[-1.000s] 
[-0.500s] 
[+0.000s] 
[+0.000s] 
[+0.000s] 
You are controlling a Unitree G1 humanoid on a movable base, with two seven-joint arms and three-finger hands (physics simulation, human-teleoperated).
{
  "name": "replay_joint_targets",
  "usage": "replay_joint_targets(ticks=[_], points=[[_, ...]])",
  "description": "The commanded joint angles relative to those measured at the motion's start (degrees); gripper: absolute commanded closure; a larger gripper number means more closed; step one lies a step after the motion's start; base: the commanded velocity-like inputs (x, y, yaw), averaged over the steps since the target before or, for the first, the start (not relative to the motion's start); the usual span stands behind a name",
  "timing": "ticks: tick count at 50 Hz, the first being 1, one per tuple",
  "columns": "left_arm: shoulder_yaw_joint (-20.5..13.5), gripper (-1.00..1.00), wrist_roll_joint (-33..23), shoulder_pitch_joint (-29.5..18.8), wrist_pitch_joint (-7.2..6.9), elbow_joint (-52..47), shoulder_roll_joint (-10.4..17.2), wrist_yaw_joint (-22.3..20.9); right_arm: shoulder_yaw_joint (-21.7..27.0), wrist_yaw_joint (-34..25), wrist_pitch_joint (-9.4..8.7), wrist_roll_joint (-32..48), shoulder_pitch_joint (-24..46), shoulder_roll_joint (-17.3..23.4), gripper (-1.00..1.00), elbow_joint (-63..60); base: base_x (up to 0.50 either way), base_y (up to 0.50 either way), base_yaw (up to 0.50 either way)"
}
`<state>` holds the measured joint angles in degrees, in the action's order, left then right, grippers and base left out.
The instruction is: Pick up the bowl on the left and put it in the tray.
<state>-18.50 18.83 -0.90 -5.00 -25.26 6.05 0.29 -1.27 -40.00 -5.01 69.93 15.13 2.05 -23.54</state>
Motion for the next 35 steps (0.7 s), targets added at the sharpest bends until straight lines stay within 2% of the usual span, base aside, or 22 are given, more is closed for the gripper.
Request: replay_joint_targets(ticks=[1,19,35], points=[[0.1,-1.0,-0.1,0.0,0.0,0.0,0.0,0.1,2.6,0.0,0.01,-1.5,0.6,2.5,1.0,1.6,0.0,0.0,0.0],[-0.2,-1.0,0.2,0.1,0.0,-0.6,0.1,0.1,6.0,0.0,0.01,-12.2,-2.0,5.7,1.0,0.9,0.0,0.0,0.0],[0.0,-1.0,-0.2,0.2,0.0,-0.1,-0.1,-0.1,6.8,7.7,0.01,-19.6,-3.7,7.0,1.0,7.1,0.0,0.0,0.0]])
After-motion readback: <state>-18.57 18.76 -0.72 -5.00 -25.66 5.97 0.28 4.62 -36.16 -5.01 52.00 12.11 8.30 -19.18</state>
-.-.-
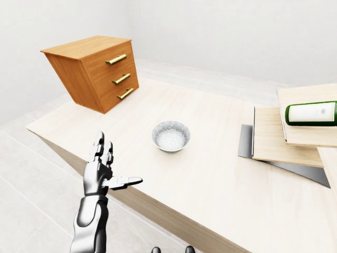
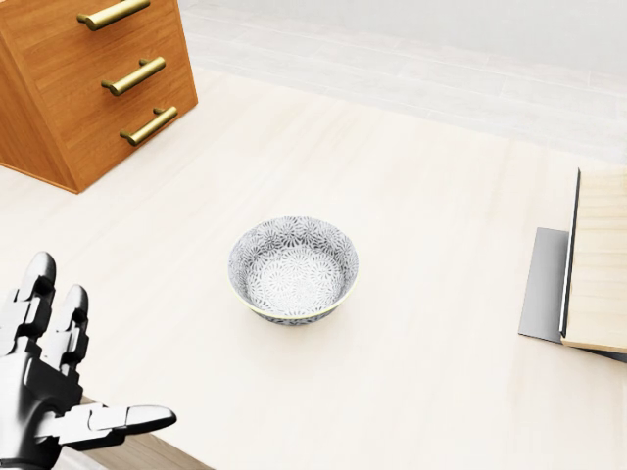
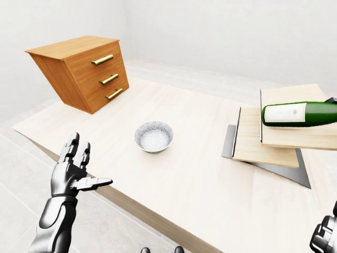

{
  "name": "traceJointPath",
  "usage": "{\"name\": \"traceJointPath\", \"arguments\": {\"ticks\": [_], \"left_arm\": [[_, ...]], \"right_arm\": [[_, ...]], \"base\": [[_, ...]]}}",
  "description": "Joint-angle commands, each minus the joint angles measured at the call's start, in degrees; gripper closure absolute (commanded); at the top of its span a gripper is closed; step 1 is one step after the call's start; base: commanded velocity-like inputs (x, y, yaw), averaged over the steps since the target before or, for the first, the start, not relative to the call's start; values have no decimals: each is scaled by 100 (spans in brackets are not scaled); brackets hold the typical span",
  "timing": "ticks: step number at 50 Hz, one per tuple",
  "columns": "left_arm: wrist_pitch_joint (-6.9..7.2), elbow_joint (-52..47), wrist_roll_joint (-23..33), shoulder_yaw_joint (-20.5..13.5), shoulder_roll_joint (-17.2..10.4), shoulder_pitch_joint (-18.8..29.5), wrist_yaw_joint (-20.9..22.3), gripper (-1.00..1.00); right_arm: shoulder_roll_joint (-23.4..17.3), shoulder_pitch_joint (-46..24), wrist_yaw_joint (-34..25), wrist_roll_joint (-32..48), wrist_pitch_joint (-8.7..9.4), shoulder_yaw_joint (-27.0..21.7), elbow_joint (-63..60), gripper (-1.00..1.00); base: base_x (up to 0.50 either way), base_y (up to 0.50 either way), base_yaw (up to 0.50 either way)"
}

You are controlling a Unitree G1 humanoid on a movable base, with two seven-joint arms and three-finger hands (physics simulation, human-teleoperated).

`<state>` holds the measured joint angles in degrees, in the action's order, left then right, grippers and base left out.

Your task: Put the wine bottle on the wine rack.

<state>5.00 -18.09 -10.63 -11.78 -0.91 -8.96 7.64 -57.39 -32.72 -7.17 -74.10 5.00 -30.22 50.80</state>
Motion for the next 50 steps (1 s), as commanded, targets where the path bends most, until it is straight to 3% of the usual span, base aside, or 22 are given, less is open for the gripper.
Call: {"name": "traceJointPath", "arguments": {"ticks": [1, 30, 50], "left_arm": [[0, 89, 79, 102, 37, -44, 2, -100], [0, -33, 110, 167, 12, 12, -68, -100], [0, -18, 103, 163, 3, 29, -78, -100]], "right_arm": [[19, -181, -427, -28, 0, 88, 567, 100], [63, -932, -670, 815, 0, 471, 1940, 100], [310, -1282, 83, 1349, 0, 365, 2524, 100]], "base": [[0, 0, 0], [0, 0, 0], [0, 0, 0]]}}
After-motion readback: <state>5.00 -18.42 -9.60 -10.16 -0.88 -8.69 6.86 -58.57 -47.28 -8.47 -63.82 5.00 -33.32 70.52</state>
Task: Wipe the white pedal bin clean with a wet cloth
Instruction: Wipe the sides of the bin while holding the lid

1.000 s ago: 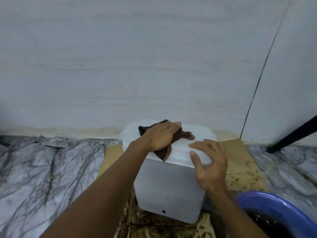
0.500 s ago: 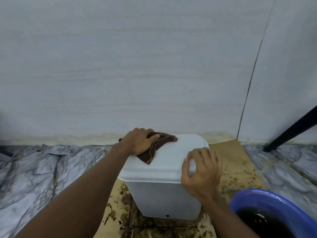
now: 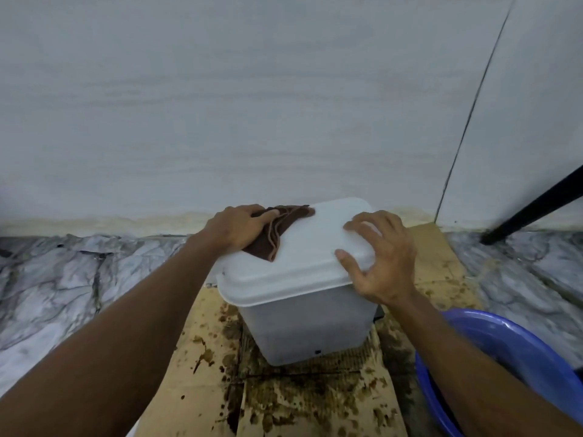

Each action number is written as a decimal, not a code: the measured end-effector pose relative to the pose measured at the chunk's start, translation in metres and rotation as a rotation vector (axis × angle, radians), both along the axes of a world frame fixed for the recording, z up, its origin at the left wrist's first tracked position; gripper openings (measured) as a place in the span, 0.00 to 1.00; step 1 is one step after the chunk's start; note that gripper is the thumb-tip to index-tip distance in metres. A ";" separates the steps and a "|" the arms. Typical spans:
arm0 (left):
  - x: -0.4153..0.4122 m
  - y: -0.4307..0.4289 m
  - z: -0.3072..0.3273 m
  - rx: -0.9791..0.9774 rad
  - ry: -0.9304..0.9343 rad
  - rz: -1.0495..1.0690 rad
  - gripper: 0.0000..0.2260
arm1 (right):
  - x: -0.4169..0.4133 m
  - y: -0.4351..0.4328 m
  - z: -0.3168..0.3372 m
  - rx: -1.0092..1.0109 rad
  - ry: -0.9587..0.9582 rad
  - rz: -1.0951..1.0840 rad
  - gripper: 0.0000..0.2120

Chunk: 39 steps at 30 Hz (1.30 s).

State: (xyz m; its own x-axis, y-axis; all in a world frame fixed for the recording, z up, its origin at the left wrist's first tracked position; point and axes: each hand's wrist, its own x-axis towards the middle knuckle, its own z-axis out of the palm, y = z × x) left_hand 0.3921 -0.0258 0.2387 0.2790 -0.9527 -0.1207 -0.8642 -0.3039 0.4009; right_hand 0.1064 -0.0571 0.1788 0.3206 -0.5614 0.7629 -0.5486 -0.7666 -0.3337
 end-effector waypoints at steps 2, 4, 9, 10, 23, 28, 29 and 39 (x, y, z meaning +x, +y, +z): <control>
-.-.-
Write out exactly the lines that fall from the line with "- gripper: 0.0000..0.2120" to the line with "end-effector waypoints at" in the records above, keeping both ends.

__TASK OUTPUT__.
  - gripper: 0.0000..0.2120

Chunk: 39 steps at 30 Hz (1.30 s).

State: (xyz m; its own x-axis, y-axis; all in a world frame fixed for the recording, z up, its origin at the left wrist's first tracked position; point and axes: each hand's wrist, its own x-axis towards the middle knuckle, its own z-axis out of the palm, y = z × x) left_hand 0.3921 -0.0258 0.2387 0.2790 -0.9527 -0.1207 -0.8642 -0.3039 0.4009; right_hand 0.1064 -0.0571 0.1788 0.3206 -0.5614 0.7629 -0.5486 -0.7666 -0.3337
 end-effector waypoints at steps 2, 4, 9, 10, 23, 28, 29 and 39 (x, y, z meaning +x, +y, +z): <control>

This exercise is finished.